India-based semiconductor industry's stress at ISA summit

HYDERABAD: `Fabless' is fine, but a complete chip ecosystem that includes design, manufacturing, packaging and testing is what India should aim for. This is the broad thrust of presentations made by the burgeoning India-based semiconductor industry — now 125 players and growing — on the opening day of its annual gettogether.

Speaking at the inaugural session of the Indian Semiconductor Association's Vision Summit 2007, Jodi Shelton, Executive Director of the U.S.based Fabless Semiconductor Association, pointed to India's edge in areas of chip making like platform and system design over competitors like China. The software expertise available here was becoming increasingly important for the global semiconductor industry.

The Union Minister of State for Defence, M. M. Pallam Raju, supporting the view, said that 19 of the 25 international semiconductor majors had design labs in India. The Ministry of Defence expected to be a major consumer of electronics and semiconductors in the Eleventh Plan (2007-12).

The West Bengal Minister in charge of Information Technology, Debesh Das, impressed upon the assembled chip giants the need to produce semiconductor devices that met India's specific domestic needs. This would help the country stop imports and become self-reliant not just in chip design but in the chips themselves, he added.

In his inaugural remarks, the Andhra Pradesh Chief Minister, Y. S. Rajasekhara Reddy, pointed to the State's specifically Hyderabad's logistical advantages to become India's Fab City.
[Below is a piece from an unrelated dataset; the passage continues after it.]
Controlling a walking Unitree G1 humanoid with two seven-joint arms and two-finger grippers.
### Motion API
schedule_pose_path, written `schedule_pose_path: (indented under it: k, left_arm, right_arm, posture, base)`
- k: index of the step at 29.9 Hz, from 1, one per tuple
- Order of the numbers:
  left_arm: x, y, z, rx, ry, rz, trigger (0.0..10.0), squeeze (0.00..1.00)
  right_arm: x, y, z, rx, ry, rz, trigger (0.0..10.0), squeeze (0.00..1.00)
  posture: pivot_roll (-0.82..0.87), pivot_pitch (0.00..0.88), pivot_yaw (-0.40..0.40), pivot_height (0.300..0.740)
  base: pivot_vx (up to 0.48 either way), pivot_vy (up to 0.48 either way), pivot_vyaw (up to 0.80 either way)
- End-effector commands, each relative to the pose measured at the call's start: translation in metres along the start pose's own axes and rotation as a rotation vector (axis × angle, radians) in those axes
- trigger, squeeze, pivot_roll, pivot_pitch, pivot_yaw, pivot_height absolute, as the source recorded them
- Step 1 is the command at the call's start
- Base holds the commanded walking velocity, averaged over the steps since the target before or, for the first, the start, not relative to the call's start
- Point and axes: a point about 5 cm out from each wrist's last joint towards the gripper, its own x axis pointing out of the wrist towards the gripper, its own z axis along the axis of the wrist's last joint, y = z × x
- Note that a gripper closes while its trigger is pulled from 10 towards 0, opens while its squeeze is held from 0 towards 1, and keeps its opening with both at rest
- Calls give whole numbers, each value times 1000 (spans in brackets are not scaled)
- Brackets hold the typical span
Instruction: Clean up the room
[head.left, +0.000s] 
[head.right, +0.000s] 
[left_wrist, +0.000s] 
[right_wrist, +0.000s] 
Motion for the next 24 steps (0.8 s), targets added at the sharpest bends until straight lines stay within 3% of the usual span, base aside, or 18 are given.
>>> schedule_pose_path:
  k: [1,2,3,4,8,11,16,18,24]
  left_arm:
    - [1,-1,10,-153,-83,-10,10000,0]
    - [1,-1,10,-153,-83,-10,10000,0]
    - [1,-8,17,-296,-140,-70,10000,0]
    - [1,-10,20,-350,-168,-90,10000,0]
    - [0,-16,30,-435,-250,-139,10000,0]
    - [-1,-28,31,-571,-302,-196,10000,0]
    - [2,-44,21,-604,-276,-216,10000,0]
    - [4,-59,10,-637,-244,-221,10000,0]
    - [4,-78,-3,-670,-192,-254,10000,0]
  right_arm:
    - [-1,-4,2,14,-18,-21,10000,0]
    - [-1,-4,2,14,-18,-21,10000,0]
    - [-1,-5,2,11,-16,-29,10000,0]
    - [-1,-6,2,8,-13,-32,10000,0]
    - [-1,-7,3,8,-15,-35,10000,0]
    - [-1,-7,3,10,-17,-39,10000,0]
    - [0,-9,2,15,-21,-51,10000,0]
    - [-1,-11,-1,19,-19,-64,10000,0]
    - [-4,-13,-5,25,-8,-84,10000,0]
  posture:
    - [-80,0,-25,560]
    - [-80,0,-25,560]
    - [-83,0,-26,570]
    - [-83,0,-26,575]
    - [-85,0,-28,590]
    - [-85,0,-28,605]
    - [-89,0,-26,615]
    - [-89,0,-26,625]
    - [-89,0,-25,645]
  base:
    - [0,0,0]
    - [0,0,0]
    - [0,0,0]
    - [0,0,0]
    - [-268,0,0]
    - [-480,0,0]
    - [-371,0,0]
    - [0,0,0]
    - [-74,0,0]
He informed the gathering that environmental clearance had just been accorded for the pioneering Indian silicon foundry project of SemIndia and construction work had already begun.

Over 300 delegates including the IT secretaries of four States and representatives from eight foreign countries are taking part in the two-day conference hosted by the ISA which represents over 80 per cent of the India-based chip industry.